The Offer is being made through the Book Building Process in accordance with Regulation 26(2) of the Securities and Exchange Board of India (Issue of Capital and Disclosure Requirements) Regulations, 2009, as amended (the “SEBI ICDR Regulations”), wherein at least 75% of the Offer shall be Allotted on a proportionate basis to Qualified Institutional Buyers (“QIBs”), provided that the Company and the Investor Selling Shareholders in consultation with the GCBRLMs and the BRLMs may allocate up to 60% of the QIB Portion to Anchor Investors at the Anchor Investor Allocation Price, on a discretionary basis, out of which at least one-third will be reserved for domestic Mutual Funds, subject to valid Bids being received from domestic Mutual Funds at or above the Anchor Investor Allocation Price. In the event of under-subscription or non-allocation in the Anchor Investor Portion, the balance Equity Shares shall be added to the Net QIB Portion. The number of Equity Shares representing 5% of the Net QIB Portion (other than Anchor Investor Portion) shall be available for allocation on a proportionate basis to Mutual Funds only. The remainder of the Net QIB Portion shall be available for allocation on a proportionate basis to QIBs (other than Anchor Investors), including Mutual Funds, subject to valid Bids being received from them at or above the Offer Price. However, if the aggregate demand from Mutual Funds is less than 5% of the Net QIB Portion, the balance Equity Shares available for allocation in the Mutual Fund Portion will be added to the remaining Net QIB Portion for proportionate allocation to QIBs. If at least 75% of the Offer cannot be Allotted to QIBs, all the application monies will be refunded/ unblocked forthwith. Further, not more than 15% of the Offer shall be available for allocation on a proportionate basis to Non Institutional Bidders and not more than 10% of the Offer shall be available for allocation to Retail Individual Bidders in accordance with the SEBI ICDR Regulations, subject to valid Bids being received from them at or above the Offer Price. All Bidders, other than Anchor Investors, shall participate in the Offer mandatorily through the Applications Supported by Blocked Amount process by providing the details of their respective bank accounts in which the corresponding Bid Amount will be blocked by the SCSBs.

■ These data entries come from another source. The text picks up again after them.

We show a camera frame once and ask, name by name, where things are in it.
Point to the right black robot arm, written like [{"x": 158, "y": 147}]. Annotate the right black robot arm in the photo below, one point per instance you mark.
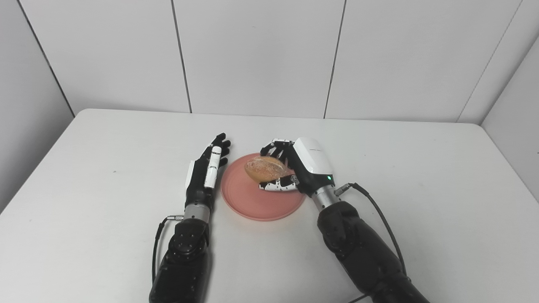
[{"x": 362, "y": 248}]

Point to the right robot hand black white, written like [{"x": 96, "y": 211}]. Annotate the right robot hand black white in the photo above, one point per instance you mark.
[{"x": 309, "y": 168}]

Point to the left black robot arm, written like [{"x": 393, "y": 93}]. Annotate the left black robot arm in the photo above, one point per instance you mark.
[{"x": 185, "y": 256}]

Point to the bread roll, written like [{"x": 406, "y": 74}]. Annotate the bread roll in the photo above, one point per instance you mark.
[{"x": 268, "y": 168}]

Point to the pink plate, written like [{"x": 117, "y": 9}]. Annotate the pink plate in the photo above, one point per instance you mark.
[{"x": 257, "y": 198}]

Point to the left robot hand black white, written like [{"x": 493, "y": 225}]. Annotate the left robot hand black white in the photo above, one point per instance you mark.
[{"x": 201, "y": 185}]

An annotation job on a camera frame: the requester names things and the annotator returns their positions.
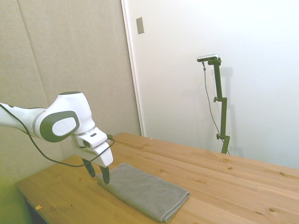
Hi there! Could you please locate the dark green camera stand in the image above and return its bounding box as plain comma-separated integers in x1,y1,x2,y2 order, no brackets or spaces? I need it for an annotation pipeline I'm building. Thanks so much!
207,59,231,154

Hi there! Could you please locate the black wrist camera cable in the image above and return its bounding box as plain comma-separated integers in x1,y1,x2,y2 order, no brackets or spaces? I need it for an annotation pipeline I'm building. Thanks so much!
0,102,115,168

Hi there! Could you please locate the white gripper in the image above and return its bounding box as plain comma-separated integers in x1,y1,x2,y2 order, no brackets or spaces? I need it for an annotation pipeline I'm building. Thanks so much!
71,137,114,186

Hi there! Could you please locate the white door frame trim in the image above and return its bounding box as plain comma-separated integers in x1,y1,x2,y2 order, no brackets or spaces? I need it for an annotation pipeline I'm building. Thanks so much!
121,0,146,137

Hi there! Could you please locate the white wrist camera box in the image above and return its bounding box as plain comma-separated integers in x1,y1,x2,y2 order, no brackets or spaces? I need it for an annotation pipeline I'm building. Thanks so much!
77,130,110,149

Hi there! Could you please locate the green upholstered seat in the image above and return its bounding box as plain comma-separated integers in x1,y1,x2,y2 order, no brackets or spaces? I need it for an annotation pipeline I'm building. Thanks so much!
0,179,34,224

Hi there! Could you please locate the grey terry towel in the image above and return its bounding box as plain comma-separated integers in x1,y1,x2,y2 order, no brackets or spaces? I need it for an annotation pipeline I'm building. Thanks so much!
96,162,191,224

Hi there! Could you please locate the grey wall switch plate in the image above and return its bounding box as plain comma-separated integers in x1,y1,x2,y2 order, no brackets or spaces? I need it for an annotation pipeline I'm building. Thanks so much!
135,16,145,35

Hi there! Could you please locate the silver exterior camera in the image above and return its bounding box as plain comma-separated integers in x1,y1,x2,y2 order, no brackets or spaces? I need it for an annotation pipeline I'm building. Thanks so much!
197,53,220,63

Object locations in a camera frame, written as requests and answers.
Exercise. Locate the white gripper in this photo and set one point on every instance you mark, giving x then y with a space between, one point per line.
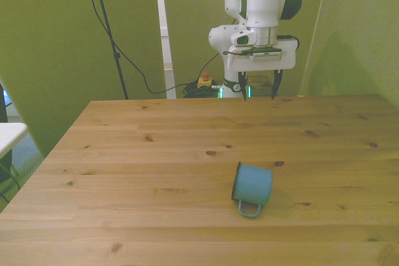
286 58

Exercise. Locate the blue enamel mug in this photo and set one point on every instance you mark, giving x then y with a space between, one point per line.
254 182

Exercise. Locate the yellow emergency stop button box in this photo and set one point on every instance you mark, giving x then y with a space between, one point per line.
205 82

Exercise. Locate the black tripod stand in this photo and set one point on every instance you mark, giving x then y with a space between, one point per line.
106 20

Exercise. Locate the white side table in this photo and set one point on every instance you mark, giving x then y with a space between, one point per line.
11 135

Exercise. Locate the dark chair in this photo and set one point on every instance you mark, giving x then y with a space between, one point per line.
3 107

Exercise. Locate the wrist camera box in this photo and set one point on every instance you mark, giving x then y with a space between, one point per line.
265 55

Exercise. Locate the white vertical frame strip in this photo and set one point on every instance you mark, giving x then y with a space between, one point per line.
163 29

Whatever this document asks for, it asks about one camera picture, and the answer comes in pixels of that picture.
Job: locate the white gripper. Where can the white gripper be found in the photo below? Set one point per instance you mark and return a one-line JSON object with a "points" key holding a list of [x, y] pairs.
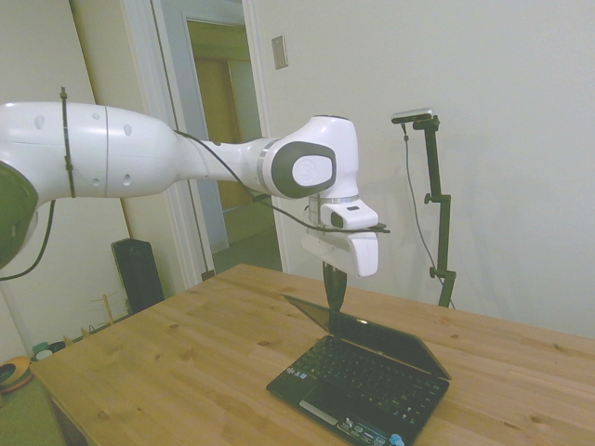
{"points": [[358, 253]]}

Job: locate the black netbook laptop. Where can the black netbook laptop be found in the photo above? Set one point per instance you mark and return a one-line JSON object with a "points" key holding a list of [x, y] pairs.
{"points": [[372, 371]]}

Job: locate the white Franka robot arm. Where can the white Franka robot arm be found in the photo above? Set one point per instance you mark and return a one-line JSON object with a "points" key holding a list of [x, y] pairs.
{"points": [[139, 153]]}

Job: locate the brown wooden door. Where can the brown wooden door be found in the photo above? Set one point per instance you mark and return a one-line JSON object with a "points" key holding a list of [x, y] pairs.
{"points": [[218, 139]]}

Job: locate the black speaker box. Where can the black speaker box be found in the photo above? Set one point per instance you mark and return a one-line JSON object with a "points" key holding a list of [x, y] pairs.
{"points": [[138, 274]]}

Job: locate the small wooden rack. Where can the small wooden rack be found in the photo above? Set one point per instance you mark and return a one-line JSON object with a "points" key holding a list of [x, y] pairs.
{"points": [[109, 309]]}

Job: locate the green lidded jar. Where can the green lidded jar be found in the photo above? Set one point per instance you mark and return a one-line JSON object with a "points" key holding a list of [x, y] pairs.
{"points": [[42, 350]]}

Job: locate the orange and green bowl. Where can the orange and green bowl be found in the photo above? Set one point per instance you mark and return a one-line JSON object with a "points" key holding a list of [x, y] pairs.
{"points": [[13, 374]]}

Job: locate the black wrist camera mount plate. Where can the black wrist camera mount plate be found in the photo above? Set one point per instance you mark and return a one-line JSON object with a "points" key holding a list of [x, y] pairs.
{"points": [[372, 229]]}

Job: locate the black camera stand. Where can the black camera stand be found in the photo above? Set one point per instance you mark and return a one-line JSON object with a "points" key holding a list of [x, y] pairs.
{"points": [[439, 209]]}

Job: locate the grey exterior camera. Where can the grey exterior camera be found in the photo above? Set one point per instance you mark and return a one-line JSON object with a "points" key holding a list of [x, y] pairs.
{"points": [[413, 115]]}

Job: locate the metal wall switch plate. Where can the metal wall switch plate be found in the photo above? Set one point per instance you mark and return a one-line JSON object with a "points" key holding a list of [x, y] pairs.
{"points": [[279, 52]]}

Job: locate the white door frame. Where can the white door frame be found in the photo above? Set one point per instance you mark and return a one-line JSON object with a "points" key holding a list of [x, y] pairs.
{"points": [[162, 69]]}

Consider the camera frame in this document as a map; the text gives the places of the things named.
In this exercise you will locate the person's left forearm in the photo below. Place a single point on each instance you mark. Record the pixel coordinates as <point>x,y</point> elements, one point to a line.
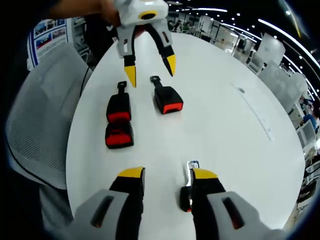
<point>75,10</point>

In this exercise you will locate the metal seat belt tongue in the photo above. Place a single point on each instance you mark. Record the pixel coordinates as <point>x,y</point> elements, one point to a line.
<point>191,166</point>

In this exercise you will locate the grey mesh office chair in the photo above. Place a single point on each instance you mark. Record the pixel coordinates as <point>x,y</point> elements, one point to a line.
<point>282,82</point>
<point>42,105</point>

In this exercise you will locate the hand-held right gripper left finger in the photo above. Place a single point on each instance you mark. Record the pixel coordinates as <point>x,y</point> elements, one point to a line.
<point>117,200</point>

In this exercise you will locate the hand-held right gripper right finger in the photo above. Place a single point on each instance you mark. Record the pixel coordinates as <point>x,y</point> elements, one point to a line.
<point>212,197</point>

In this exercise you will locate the person's body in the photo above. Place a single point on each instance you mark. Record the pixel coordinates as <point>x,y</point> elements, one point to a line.
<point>98,42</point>

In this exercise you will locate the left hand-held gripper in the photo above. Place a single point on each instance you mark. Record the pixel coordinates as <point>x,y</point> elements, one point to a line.
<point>141,12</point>

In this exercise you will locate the poster with photo prints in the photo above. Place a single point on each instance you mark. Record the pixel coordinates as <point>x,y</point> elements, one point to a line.
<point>48,37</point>

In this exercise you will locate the black seat belt buckle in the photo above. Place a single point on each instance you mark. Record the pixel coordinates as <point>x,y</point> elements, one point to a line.
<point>119,136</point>
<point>168,98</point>
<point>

Contents of the Memorandum of the Company as regards its Objects: For information on the main objects and other objects of the Company, see “History and Certain Corporate Matters” on page 209 of the RHP and Clause III of the Memorandum of Association of the Company. The Memorandum of Association of the Company is a material document for inspection in relation to the Offer. For further details, see the section “Material Contracts and Documents for Inspection” on page 676 of the RHP.
Liability of the members of the Company: Limited by shares.
Amount of share capital of the Company and Capital Structure: The authorised, issued, subscribed and paid up share capital of the Company as on the date of the RHPis as follows: the authorised share capital of the Company is Rs1,350,000,000 divided into 135,000,000 Equity Shares of Rs10 each. The issued and subscribed share capital of the Company is Rs 687,143,750 divided into 68,714,375 Equity Shares of`10 each and the paid up share capital of the Company is Rs 687,142,500 divided into 68,714,250 Equity Shares of Rs 10 each. For further details, see the section “Capital Structure” on page 99 of the RHP.
Names of signatories to the Memorandum of Association of the Company and the number of Equity Shares subscribed by them: The signatories to the Memorandum of Association are Atmanand Singh, Shivaraj Nandan Sharma, Joytindra Mohan Prasad, Shivram Singh, Devendra Kishore Sinha, Suraj Prasad Sinha and Ravindra Kishore Sinha who together subscribed to 216 equity shares of our Company of Rs 100 each as initial subscription.
For details of the main objects of the Company as contained in the Memorandum of Association, see “History and Certain Corporate Matters” on page 209 of the RHP. For details of the share capital and capital structureof the Company see “Capital Structure”on page 99 of the RHP.